I had a hard time starting this POW. I looked
back and read through the problem statement and
tried to work on from their. Their was diagrams
scattered around the problem statement and I took
the basis from those and continued off of those. After I
began to do this the problem became easier. I drew
out the circles for all 10 cuts, and worked my way from
one cut, two, three and so on. I built off the one I
previously have drawn so my drawing stay consistent.

added one more line to each of the previous circles


and you can see in the diagram to the right. Each new color is a new line that I added that ended
up giving me the correct amount of slices according to the table below.

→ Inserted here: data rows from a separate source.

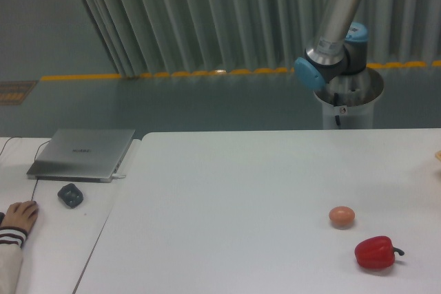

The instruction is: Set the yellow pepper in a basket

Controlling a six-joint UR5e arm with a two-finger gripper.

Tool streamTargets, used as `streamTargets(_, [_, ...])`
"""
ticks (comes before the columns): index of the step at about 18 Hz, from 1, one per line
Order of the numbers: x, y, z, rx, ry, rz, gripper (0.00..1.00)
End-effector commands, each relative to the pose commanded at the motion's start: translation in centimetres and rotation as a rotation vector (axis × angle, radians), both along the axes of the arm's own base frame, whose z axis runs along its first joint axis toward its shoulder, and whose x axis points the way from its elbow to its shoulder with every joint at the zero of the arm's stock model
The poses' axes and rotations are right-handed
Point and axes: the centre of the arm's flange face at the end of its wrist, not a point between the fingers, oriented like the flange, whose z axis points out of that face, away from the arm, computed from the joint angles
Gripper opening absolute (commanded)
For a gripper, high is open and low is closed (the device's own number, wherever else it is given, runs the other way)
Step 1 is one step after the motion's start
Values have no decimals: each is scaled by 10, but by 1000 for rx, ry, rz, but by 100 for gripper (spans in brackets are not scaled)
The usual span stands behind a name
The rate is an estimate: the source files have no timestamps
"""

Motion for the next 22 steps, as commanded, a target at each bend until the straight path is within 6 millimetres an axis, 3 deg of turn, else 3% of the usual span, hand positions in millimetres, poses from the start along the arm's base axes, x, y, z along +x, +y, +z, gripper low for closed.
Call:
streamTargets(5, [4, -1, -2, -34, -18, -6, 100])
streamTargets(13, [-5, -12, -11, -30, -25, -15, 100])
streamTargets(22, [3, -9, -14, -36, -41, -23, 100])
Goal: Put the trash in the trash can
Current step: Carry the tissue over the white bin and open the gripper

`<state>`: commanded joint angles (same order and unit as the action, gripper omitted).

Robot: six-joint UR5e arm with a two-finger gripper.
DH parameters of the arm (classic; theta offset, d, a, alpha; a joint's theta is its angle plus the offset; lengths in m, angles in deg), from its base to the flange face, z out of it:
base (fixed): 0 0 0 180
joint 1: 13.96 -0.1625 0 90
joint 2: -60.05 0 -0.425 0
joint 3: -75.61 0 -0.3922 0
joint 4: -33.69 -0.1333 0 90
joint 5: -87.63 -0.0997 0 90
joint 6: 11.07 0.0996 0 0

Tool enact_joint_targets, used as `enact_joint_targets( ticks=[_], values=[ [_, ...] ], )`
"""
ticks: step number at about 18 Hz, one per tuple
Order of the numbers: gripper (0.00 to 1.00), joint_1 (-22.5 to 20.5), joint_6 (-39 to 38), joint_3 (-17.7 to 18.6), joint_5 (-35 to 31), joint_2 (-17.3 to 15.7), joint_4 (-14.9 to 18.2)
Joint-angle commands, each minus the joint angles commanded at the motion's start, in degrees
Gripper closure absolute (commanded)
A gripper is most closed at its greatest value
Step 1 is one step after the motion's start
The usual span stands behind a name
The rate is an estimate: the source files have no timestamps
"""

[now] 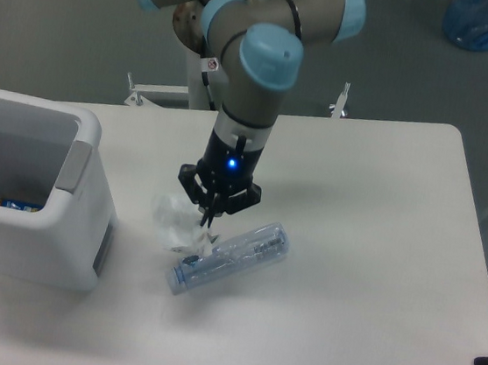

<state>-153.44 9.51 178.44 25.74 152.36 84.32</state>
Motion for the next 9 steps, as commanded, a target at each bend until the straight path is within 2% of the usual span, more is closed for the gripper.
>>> enact_joint_targets(
  ticks=[3,7,9],
  values=[
    [1.0,0.9,-2.8,-1.3,2.6,-2.7,-0.1],
    [1.0,5.2,-7.8,-5.3,2.7,-2.8,-0.2],
    [1.0,7.2,-8.7,-6.0,2.5,-2.9,-0.3]
  ],
)
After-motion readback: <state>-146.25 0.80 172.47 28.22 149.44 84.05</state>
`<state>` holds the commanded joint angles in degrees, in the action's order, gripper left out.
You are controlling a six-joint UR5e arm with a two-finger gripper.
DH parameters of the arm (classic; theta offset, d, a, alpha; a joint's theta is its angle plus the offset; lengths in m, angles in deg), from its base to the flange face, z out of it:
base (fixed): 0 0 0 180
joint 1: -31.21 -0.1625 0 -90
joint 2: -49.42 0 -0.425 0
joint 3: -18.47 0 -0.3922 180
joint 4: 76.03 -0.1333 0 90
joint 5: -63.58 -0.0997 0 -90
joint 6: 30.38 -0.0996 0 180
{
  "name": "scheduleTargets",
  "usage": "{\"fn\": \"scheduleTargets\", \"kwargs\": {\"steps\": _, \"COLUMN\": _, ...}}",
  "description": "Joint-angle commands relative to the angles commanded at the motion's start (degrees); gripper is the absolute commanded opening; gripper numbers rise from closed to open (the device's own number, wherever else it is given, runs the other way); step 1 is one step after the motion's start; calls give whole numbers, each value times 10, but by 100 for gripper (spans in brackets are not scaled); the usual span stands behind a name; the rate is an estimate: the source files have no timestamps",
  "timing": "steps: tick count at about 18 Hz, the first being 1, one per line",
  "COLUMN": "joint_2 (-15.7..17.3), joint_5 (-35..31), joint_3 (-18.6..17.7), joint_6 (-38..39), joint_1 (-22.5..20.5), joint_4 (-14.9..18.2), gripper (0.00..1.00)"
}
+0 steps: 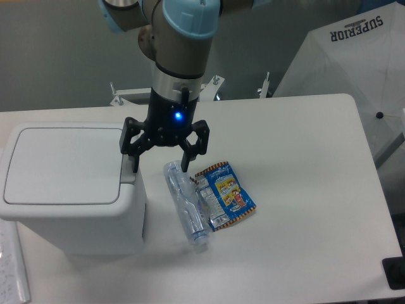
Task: Open the trash can
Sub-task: 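Lift the trash can lid upward with the gripper and withdraw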
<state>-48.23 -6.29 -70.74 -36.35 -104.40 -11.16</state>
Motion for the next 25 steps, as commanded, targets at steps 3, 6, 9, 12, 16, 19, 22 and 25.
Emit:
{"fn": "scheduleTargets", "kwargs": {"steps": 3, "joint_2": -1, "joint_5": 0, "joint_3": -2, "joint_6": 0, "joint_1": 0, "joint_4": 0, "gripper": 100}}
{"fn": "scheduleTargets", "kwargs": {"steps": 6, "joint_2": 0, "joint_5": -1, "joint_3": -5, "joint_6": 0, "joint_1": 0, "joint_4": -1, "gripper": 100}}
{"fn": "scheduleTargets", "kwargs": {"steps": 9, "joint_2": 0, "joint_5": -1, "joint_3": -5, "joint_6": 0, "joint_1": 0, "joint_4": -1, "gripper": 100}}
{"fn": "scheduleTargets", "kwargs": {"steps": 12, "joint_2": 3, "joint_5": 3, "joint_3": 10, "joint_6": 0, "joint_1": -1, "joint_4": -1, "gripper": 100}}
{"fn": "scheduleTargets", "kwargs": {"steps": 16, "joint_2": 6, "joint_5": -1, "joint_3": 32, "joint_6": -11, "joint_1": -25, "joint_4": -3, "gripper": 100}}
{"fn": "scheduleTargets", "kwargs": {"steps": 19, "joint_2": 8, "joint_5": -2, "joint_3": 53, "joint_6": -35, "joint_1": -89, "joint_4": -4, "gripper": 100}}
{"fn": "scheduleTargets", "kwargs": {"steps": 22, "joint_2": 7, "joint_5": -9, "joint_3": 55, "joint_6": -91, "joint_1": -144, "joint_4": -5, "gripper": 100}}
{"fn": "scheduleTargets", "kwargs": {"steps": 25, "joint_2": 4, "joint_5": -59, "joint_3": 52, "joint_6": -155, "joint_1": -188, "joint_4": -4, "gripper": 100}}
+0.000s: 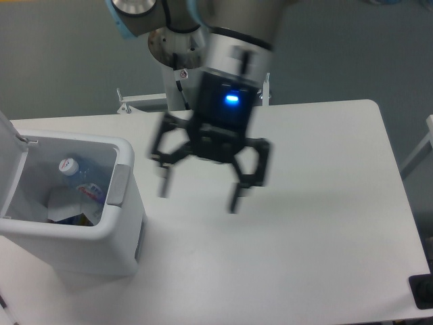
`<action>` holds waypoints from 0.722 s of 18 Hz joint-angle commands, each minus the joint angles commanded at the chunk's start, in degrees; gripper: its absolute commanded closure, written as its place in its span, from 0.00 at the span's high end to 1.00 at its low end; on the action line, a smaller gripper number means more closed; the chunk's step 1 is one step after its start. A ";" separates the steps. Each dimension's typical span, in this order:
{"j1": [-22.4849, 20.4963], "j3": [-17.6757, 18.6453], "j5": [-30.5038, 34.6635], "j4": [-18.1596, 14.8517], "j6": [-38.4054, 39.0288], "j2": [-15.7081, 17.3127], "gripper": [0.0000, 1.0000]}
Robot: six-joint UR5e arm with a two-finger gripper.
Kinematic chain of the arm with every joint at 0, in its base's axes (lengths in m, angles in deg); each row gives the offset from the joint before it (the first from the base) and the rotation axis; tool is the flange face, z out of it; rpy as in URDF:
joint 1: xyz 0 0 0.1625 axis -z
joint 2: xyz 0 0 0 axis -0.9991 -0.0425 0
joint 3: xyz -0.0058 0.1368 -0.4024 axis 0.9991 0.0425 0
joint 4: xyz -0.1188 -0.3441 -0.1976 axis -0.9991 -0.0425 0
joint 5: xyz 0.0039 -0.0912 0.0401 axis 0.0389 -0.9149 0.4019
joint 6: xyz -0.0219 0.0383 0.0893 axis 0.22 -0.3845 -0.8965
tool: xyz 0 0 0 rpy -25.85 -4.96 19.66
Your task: Place the trash in the trash can
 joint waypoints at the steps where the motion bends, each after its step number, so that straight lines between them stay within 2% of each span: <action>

The pie you see above is for only 8 cuts, I didnt manage to get all the way to 10 in the
time. For the 8 cuts I had 37 slices. If you look at the table you can
see how many cuts can produce a certain number of slices. The first
thing I saw was the connection of the in and the out. If you look at
your previous out, then you add it by you next in, you will get the
next out. For example 11(out)+5(in)=16(new out). Since we had the
in/out table up to 3 cuts I continued this pattern all the way to ten.
My answer for the largest amount of slices with 10 cuts it, 56. I still
have no idea on how this all work, why there can only be this many
slices when there is this many cuts, it is still very confusing to me.
Ive seen others with equations and it makes sense how they work,
but I dont understand how/why they got this equation. The most
basic explanation I could give for why we have these answers is; like
most everything only a certain amount of one thing can fit into a
object. I feel that the same thing applies to this problem, only a
certain amount of slices can be there when you cut it a amount of
times. I truly cant think of a mathematically solution to this
question.
I didnt do any extensions to this problem of the week due to the fact that I finished the
POW only one day before the deadline. Some that I could think of is to transfer this same
question to a different shape, like a square, rectangle, triangle, hexagon and many others and
see if they will have a pattern like the pie problem. Another extension could be to see how many
slices you could get on a three dimentional sphere, will they be the same as a circle?
For this third problem of the week I would grade myself a 8 on a scale from 1 to 10. The
reason I would give myself this grade is because I got what was required, but not to the fullest
and not to the best of my abilities. I didnt manage my time the best during this POW so I ended
up not fully understand this POW, which I knew I could have if I was more diligent. I really
enjoyed this POW, it caught my attention. When I began drawing each circle and the cuts, I
would get frustrated when the slices wouldnt match up with the table, but it wasnt frustration
in a bad way. It made me want to solve it and get the answer even more. I spent a whole hour to
just drawing out the circles and I actually enjoyed it. I know I could have done a better job
though. Im certain if I spent more time on figuring out why all of this was happening I could

have came up with a equation and a answer why. One habit of a mathematician I used to solve
this problem was working systematically. I started with one cut, then two, then three and so on
and if I didnt everything else would be a different answer. I didnt go from one to three, I went
in order of each one. Each time I would only add one more line onto the pervious one, looking
for how many more I added, hoping it would be correct.